コモンズ投信のコモンズ30塾に参加しました。投資先であるダイキン工業のサステナビリティレポートについて意見交換するワークショップです。企業、受益者との対話を大事にするコモンズ投信ならではのイベントでした。
コモンズ30塾【企業との対話】 ~サスティナビリティレポートを読み解くワークショップをダイキン工業と11月26日(火)に開催~
人を基軸におく経営
ダイキン工業より、IRの山田香織さんが登壇。会社の沿革、理念、主要ビジネスである空調事業についてご説明がありました。ダイキンは約150ヶ国で事業展開し、海外売上比率が7割を超えるグローバル企業です。創業以来、「人に基軸をおく経営」を理念に掲げています。
「人の持つ無限の可能性」を信じ、「企業の競争力の源泉はそこで働く『人』の力である」、「従業員一人ひとりの成長の総和が企業の発展の基盤である」という信念のもと、働く人の意欲と納得性を引き出し、一人ひとりが自らの個性を磨き高め、能力を最大限に発揮して、成長することによって、組織としての力を徹底して高めていこうとする考え方です。
(人を基軸におく経営 | ダイキンについて)
アナリストの末山さんからも、技術力だけでなく、営業力や、「人」を重視する企業文化を評価しているとコメントがありました。ダイキン工業は、コモンズ30ファンドが当初から10年以上保有している投資先でもあります。株価成長の面でもファンドに大きく貢献している企業の1社です。
ダイキン工業のサステナビリティレポート
ダイキン工業は、まだ統合報告書は発行しておらず、主に財務面のアニュアルレポートと、非財務面のサステナビリティレポートの2本立てです。サステナビリティレポートは、主に投資家以外のステークホルダーに対して、持続可能な社会に向けた企業の取り組みを示したものです。

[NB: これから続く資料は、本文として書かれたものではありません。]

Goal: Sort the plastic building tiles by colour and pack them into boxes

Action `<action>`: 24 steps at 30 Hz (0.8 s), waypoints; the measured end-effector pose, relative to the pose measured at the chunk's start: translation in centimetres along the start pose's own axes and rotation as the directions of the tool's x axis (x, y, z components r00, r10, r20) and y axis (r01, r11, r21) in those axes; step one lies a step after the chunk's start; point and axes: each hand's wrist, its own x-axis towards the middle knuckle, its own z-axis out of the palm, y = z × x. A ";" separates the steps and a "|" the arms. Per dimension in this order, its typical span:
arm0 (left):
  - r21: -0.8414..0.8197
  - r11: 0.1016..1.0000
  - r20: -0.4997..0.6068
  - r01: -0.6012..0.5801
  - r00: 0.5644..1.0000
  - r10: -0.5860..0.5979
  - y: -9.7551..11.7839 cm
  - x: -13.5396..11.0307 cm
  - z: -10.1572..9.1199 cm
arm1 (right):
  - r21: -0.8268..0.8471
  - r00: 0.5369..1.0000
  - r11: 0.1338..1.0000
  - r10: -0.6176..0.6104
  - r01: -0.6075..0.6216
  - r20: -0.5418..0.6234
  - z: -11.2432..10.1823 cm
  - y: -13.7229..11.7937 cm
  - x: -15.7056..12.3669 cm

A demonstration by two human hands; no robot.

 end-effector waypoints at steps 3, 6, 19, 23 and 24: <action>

企業とステークホルダー双方にとっての重要性(マテリアリティ)の観点から整理した「価値提供のCSR」4項目と、事業のベースとなる「基盤的CSR」5項目にまとめ、取り組み内容やKPI(指標)、各種データが記載されています。ESG評価上も重要なレポートです。かつては「CSRレポート」と言っていました。
詳しくはこちら。
サステナビリティレポート|CSR・環境|ダイキン工業株式会社
グループディスカッションでは、参加者から「全体としてよくできていて分かりやすい」、「トップメッセージも具体的で真剣さを感じる」、という意見の一方で、「メインのターゲットが誰なのか分かりにくい」、「総花的でメリハリにかける」、「人を基軸におく経営を掲げているわりには人材やダイバーシティに関する部分が弱い」などの意見も出ました。
個人的には、レポートの「CSRテーマ」はむしろ「ESG課題」と置き換えた方が分かりやすいと思いました。
ただ、ダイキンの場合、より詳しい情報をのせたWeb版も掲載されていて、Web版を見るとかなり理解が進みました。
所感
財務諸表はあくまで過去の活動の結果です。企業が今後も社会と調和して持続的に成長できるのか判断するには、B/S、P/Lに現れない非財務情報を読み解くことが欠かせません。個人投資家も、投資先の統合報告書やサステナビリティレポートをもっと読み込むことで、企業に対する理解を深めると同時に、企業間の比較もしやすくなると感じました。
ダイキン工業は、統合報告を目指す途上の試行錯誤段階にあります。多様なステークホルダーにとって有用な開示はどうあるべきか、企業側の苦労話も聞けて勉強になりました。他社のレポートももっと読もうと思いましたし、また参加したいです。